Saiba como foi a colisão do foguete da SpaceX com a Lua hoje
Estágio superior de um Falcon 9 atingiu a superfície lunar na madrugada desta quarta-feira (5); entenda o que o impacto provocou.
Escrito por
Ednardo Rodriguesproducaodiario@svm.com.br

O estágio superior de um foguete Falcon 9, da SpaceX, colidiu com a Lua na madrugada desta quarta-feira (5), às 6h35 no horário universal (UTC), o que corresponde a 3h35 no horário de Brasília.
O impacto ocorreu perto da cratera Einstein, na borda oeste da face voltada para a Terra, e foi previsto com semanas de antecedência pelo astrônomo Bill Gray, responsável pelo Project Pluto, programa usado para rastrear objetos próximos do nosso planeta.
Esse foguete havia sido lançado em 15 de janeiro de 2025, do Centro Espacial Kennedy, na Flórida. Ele levou ao espaço dois módulos de pouso lunares privados: o Blue Ghost, da Firefly Aerospace, com pouso bem-sucedido e missão cumprida, e o Resilience, da japonesa ispace, espatifado na tentativa de pouso.
Cumprida a tarefa de empurrar as duas sondas em direção à Lua, o estágio superior (a parte de cima do foguete, de voo único e normalmente descartada) virou lixo espacial.
Normalmente, a SpaceX traz esse estágio de volta para queimar na atmosfera da Terra.
Dessa vez não foi possível, porque levar os módulos até o ponto de liberação consumiu quase todo o combustível, e o foguete ficou abandonado numa órbita alta, cruzando o caminho da Lua. Segundo a própria SpaceX, uma combinação de atividade solar e de forças gravitacionais foi alterando aos poucos essa trajetória, até colocá-lo em rota de colisão.
O estágio tem cerca de quatro toneladas (4 mil quilos), aproximadamente 3,7 metros de diâmetro e perto de 12 metros de comprimento. Ele atingiu a Lua a mais ou menos 8.700 km/h. Como a Lua não tem atmosfera para frear ou desintegrar o objeto, toda essa energia foi descarregada de uma vez na superfície.
As estimativas apontam uma cratera de 17 a 30 metros de diâmetro e uma nuvem de regolito (a camada de poeira e fragmentos de rocha do solo lunar) lançada a até 100 quilômetros de altura.
Apesar da dimensão do impacto, ele foi difícil de observar.
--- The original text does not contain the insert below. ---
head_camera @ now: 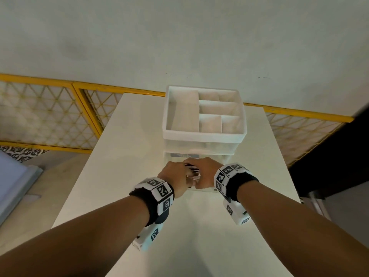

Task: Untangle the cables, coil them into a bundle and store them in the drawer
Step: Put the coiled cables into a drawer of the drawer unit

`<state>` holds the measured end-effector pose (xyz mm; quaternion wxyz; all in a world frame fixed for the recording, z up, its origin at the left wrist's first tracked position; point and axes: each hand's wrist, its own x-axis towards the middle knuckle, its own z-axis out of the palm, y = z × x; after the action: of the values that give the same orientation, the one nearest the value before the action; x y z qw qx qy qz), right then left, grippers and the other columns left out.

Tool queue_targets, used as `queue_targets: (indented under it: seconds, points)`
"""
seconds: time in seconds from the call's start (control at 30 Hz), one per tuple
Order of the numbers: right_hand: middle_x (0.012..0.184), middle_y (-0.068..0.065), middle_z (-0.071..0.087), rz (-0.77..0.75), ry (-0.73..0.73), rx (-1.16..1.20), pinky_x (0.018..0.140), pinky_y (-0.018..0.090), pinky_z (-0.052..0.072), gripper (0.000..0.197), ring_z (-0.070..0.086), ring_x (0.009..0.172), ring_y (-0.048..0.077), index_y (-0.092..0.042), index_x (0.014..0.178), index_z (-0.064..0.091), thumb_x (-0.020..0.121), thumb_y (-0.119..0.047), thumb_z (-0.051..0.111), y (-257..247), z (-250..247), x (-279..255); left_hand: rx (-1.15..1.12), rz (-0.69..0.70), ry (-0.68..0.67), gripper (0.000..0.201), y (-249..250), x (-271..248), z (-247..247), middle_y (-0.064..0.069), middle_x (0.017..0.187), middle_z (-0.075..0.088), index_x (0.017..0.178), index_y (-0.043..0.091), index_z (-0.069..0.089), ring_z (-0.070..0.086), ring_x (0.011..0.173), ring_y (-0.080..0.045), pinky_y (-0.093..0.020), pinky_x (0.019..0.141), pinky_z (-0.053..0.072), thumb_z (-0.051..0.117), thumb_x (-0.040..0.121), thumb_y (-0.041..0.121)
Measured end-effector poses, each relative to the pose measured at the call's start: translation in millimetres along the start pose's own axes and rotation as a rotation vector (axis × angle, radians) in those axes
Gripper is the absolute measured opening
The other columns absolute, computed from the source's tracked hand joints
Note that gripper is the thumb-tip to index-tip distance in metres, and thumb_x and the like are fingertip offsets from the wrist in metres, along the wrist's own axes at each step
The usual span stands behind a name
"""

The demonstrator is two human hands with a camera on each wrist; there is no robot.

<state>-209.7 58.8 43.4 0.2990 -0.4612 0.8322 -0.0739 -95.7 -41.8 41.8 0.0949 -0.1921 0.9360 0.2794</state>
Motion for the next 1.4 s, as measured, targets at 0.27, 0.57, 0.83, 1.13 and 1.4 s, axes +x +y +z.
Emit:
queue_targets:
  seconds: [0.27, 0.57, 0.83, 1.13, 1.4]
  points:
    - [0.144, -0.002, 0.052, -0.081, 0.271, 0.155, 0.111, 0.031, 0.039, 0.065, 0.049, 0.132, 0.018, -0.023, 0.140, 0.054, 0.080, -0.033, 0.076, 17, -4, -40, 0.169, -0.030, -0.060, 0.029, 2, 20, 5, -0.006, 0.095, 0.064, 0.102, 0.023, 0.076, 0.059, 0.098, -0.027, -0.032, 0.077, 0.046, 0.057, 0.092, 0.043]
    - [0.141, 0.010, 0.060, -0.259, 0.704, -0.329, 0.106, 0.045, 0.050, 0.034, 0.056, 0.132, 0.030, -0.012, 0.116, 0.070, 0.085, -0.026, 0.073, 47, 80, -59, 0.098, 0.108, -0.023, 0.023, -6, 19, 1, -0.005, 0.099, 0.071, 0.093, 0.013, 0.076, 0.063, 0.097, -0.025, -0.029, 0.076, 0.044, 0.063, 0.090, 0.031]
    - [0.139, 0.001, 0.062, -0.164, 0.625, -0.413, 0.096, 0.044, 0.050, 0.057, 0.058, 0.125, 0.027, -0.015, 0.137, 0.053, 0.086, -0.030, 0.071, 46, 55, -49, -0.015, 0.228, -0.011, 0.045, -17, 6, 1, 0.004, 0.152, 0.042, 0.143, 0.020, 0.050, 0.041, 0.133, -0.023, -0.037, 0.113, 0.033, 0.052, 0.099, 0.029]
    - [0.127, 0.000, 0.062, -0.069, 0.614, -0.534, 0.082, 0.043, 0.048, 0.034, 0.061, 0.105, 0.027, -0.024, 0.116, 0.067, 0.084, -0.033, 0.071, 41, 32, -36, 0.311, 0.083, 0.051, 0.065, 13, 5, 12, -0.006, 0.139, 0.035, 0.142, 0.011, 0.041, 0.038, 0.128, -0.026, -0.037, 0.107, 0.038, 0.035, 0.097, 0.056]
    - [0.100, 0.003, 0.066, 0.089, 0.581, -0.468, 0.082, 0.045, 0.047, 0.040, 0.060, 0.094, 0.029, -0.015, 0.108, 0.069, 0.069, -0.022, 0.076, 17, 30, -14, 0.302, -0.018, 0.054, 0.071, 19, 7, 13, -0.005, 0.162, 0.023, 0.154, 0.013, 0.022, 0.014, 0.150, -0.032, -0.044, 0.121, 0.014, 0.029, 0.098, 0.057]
A colisão aconteceu no lado visível da Lua, hoje iluminado, e essa claridade ofuscou o clarão do choque; mesmo a nuvem de detritos só teria chance de aparecer com um bom telescópio.
A América do Sul esteve entre as regiões mais bem posicionadas, mas a olho nu não havia nada a ver, diferente das chuvas de meteoros que costumo indicar por aqui.
Não é a primeira vez
Um episódio parecido já havia ocorrido. Em 4 de março de 2022, um estágio de foguete atingiu o lado oculto da Lua (a face que nunca vemos daqui) e abriu uma cratera dupla de cerca de 29 metros. O detalhe curioso: na ocasião, o objeto foi atribuído primeiro a um Falcon 9 da SpaceX, lançado em 2015.
Depois de revisar os cálculos, os astrônomos concluíram tratar-se, na verdade, do estágio de um foguete chinês Longa Marcha 3C, da missão Chang’e 5-T1, de 2014.
Para quem ficou preocupado, um impacto desses não altera a órbita da Lua e, portanto, não muda as marés aqui na Terra. A Lua tem massa cerca de 18 quintilhões de vezes maior do que a do foguete.
A energia liberada no choque equivale a cerca de três toneladas de explosivo, suficiente para abrir uma cratera de poucas dezenas de metros num corpo já coberto de crateras muito maiores, mas insignificante diante da massa e do movimento lunar.
As marés dependem da massa da Lua e da distância dela até nós, e nenhuma das duas mudou. Nosso planeta segue em equilíbrio.
O que fica é um novo ponto no mapa lunar. Com a Nasa planejando uma base tripulada perto do polo sul da Lua na próxima década, saber para onde vão os foguetes depois de encerrada a missão deixou de ser um detalhe.
*Esse texto reflete, exclusivamente, a opinião do autor.